▸ YOUR TASK
Both the line containing "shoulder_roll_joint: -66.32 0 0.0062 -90" and the line containing "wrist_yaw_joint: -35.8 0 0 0" belong to the span. Output exactly that span from the listing below, and nothing outside it.

▸ DATA TO PROCESS
********

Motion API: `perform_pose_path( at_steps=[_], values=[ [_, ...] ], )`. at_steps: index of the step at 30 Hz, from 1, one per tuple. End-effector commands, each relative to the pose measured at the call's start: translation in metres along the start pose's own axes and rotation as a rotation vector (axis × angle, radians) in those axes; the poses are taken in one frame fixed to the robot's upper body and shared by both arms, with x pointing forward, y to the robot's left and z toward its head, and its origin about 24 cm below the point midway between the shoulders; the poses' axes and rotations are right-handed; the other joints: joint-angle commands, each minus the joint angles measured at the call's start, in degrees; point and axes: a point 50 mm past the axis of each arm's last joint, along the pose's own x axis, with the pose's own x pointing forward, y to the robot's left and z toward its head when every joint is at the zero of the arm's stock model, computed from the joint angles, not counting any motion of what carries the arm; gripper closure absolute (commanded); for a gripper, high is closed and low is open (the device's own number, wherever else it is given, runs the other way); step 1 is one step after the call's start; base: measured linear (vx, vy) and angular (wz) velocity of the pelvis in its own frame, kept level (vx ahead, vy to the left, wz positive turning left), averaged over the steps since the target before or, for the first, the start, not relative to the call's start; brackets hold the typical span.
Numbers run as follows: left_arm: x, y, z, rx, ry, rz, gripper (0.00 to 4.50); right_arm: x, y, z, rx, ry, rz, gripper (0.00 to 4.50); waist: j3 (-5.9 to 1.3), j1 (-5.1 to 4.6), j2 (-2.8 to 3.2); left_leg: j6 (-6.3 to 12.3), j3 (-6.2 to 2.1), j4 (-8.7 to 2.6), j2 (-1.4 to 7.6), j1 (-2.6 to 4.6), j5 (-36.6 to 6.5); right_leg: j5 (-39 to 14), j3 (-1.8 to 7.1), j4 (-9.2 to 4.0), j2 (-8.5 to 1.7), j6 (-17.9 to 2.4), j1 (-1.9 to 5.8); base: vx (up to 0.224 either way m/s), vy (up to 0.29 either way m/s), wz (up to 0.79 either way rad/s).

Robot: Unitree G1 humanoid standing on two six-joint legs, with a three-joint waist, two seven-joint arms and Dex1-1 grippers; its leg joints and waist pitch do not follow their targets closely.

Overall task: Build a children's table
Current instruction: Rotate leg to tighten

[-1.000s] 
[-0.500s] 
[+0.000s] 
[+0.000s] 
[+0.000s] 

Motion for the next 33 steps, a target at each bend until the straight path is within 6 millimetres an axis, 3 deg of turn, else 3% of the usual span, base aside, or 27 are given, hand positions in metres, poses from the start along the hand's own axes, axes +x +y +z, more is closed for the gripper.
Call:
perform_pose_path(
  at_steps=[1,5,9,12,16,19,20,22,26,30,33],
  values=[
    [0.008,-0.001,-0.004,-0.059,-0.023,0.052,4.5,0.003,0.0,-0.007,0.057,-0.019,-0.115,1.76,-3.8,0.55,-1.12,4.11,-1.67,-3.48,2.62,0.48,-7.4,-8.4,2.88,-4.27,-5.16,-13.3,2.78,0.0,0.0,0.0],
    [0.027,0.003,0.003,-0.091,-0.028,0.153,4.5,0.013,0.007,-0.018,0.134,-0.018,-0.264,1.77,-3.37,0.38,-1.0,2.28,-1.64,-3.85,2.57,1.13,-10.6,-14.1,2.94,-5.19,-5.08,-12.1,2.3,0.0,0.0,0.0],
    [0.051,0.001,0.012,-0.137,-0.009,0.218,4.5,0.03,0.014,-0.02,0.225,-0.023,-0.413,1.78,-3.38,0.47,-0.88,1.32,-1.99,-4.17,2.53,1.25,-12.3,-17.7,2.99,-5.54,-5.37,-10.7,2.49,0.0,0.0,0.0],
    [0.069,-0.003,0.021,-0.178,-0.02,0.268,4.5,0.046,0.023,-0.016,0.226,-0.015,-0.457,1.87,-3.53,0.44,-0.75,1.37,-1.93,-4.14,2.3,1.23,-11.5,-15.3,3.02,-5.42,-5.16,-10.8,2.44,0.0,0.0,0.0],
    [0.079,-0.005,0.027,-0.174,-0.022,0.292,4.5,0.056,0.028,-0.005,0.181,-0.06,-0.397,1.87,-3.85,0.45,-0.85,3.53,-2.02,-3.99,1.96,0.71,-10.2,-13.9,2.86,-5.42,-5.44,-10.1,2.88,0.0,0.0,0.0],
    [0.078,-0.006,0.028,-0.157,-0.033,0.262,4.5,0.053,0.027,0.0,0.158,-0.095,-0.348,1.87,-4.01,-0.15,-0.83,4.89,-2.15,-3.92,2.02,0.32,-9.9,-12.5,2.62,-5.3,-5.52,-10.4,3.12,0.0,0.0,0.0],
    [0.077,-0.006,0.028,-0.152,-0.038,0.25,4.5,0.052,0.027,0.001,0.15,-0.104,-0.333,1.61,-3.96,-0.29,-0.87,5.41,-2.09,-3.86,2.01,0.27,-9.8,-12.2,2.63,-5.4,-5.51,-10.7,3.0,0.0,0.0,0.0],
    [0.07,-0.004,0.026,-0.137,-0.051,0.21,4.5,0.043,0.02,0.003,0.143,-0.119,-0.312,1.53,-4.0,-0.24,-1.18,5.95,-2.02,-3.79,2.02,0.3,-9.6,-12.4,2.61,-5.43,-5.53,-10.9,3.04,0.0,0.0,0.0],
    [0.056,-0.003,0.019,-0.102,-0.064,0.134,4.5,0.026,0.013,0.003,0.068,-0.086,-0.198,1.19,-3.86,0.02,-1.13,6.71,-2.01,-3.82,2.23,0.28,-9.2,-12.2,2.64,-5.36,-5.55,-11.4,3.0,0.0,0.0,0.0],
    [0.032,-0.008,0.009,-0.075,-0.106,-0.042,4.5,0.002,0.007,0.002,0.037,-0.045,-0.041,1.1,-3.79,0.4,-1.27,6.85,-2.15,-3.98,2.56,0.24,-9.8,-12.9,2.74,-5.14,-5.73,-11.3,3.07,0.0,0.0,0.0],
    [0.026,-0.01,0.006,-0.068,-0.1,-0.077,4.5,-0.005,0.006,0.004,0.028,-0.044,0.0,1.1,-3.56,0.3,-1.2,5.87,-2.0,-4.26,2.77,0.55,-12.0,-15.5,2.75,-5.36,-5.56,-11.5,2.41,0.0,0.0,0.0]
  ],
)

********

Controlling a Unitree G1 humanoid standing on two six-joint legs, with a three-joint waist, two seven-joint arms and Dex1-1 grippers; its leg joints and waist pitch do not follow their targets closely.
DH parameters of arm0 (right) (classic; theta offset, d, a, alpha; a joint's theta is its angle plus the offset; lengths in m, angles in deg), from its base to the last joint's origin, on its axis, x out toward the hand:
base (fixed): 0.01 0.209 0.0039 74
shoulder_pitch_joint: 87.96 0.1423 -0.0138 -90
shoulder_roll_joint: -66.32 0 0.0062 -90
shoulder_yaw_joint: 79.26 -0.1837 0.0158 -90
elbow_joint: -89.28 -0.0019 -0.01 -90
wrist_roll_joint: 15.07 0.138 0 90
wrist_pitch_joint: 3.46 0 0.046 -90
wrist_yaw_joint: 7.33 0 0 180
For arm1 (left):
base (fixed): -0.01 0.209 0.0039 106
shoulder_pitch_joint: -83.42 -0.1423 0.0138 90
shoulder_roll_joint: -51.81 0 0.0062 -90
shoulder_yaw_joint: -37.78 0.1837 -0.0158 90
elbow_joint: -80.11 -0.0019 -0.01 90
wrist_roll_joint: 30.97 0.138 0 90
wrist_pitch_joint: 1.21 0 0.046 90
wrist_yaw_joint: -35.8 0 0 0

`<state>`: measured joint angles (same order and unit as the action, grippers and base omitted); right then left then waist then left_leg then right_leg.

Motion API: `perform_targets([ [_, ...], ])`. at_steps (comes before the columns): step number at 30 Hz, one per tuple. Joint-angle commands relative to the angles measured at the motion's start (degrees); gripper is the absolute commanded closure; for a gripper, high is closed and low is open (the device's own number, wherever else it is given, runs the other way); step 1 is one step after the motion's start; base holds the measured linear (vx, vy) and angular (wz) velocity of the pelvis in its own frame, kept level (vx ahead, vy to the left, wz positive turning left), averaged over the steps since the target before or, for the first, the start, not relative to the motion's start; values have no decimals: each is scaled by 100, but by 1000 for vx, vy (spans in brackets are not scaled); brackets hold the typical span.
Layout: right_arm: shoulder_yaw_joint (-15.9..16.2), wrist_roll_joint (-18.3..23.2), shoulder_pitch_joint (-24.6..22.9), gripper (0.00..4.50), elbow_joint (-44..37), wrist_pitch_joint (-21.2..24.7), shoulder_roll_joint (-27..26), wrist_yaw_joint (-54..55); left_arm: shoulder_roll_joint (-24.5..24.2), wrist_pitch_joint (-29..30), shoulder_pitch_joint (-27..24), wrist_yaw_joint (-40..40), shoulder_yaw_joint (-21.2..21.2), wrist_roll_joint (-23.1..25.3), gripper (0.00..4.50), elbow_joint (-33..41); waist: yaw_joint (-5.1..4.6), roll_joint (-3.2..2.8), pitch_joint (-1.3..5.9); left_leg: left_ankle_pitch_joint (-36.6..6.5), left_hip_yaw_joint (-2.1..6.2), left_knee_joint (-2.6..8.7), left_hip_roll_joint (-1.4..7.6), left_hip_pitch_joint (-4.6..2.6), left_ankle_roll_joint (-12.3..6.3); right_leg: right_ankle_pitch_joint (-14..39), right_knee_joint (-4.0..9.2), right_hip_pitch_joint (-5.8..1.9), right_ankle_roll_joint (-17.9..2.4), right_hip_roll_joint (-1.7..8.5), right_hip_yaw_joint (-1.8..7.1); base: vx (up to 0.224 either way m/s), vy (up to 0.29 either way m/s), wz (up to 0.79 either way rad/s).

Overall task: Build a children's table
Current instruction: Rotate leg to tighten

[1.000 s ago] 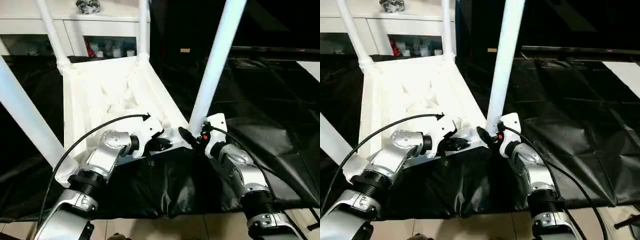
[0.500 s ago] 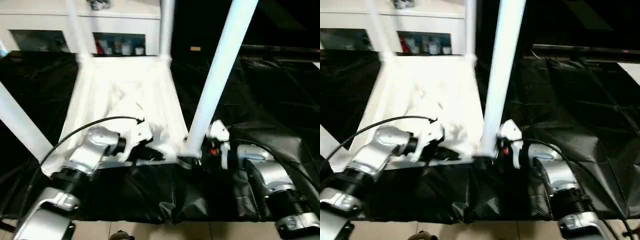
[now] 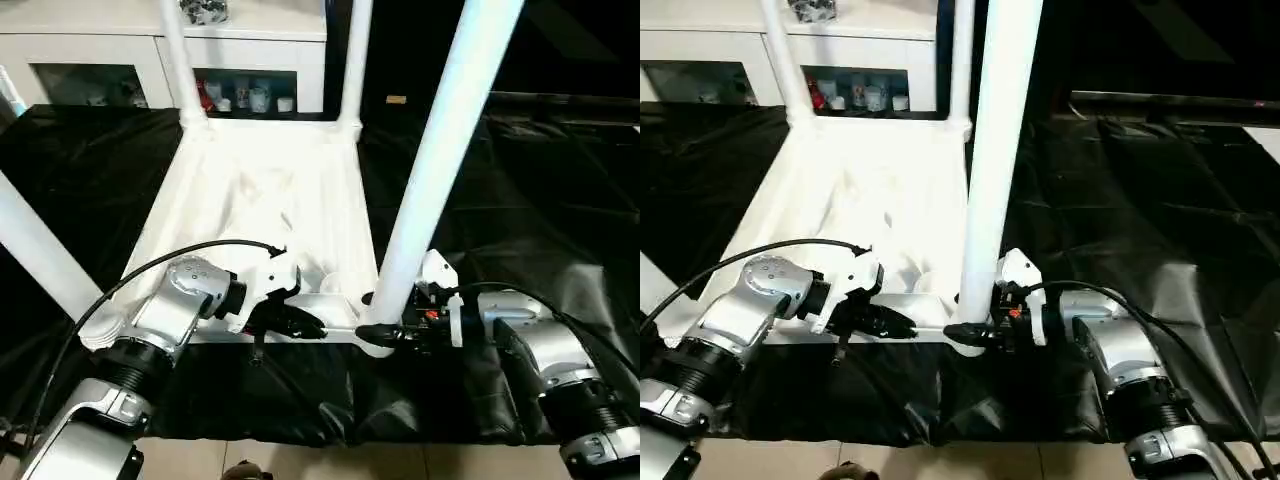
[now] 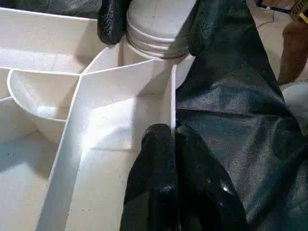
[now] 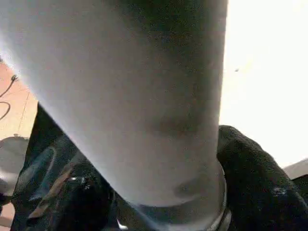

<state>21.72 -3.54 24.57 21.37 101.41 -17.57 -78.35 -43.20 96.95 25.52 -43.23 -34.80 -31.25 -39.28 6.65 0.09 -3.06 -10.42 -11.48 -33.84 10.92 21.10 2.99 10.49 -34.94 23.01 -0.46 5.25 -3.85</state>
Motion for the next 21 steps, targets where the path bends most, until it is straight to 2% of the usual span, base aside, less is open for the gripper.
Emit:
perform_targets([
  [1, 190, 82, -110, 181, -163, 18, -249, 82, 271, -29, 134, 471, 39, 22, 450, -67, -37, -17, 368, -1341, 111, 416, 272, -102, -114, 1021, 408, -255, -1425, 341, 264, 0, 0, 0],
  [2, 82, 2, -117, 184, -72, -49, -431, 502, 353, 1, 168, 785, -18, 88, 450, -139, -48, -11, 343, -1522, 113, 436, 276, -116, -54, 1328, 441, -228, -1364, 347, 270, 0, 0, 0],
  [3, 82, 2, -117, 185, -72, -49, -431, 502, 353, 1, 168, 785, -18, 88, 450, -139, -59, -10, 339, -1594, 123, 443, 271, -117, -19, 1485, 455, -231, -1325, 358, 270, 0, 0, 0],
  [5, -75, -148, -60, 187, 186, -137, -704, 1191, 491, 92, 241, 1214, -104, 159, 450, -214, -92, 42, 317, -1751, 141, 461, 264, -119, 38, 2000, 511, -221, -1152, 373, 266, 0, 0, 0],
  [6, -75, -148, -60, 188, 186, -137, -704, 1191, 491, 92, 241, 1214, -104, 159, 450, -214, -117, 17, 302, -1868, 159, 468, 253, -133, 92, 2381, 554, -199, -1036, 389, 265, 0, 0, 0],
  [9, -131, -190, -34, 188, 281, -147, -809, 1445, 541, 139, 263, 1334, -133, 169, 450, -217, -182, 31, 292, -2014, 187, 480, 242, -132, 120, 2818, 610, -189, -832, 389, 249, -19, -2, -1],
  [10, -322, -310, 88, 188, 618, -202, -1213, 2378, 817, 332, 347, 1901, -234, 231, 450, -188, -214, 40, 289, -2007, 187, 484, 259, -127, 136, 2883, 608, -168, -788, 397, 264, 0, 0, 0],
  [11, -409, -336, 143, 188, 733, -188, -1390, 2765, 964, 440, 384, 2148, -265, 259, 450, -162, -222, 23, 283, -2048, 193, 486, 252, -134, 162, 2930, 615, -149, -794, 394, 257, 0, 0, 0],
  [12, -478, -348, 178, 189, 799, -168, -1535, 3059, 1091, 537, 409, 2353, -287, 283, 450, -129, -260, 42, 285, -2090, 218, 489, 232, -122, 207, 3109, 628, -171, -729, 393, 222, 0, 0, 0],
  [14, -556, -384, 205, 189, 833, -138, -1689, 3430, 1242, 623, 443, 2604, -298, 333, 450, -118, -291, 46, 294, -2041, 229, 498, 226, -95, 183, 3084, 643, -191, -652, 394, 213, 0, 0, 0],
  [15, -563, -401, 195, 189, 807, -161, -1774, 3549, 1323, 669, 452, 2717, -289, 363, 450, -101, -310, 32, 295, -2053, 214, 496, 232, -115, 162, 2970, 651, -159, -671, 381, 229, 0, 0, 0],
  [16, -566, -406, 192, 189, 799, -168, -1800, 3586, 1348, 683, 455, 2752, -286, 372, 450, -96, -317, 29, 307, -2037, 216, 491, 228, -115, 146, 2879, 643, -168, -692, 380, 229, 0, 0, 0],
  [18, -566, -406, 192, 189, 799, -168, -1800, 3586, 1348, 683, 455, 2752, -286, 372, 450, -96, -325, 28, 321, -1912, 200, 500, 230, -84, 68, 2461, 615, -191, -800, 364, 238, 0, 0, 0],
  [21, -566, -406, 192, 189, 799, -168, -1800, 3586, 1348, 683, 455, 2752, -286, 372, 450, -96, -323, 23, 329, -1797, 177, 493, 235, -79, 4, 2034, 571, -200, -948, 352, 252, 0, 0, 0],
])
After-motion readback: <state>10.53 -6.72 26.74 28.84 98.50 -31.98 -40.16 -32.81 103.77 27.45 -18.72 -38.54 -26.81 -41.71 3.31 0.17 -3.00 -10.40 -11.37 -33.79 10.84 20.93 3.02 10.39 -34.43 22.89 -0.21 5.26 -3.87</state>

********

▸ WRITTEN SOLUTION
shoulder_roll_joint: -66.32 0 0.0062 -90
shoulder_yaw_joint: 79.26 -0.1837 0.0158 -90
elbow_joint: -89.28 -0.0019 -0.01 -90
wrist_roll_joint: 15.07 0.138 0 90
wrist_pitch_joint: 3.46 0 0.046 -90
wrist_yaw_joint: 7.33 0 0 180
For arm1 (left):
base (fixed): -0.01 0.209 0.0039 106
shoulder_pitch_joint: -83.42 -0.1423 0.0138 90
shoulder_roll_joint: -51.81 0 0.0062 -90
shoulder_yaw_joint: -37.78 0.1837 -0.0158 90
elbow_joint: -80.11 -0.0019 -0.01 90
wrist_roll_joint: 30.97 0.138 0 90
wrist_pitch_joint: 1.21 0 0.046 90
wrist_yaw_joint: -35.8 0 0 0

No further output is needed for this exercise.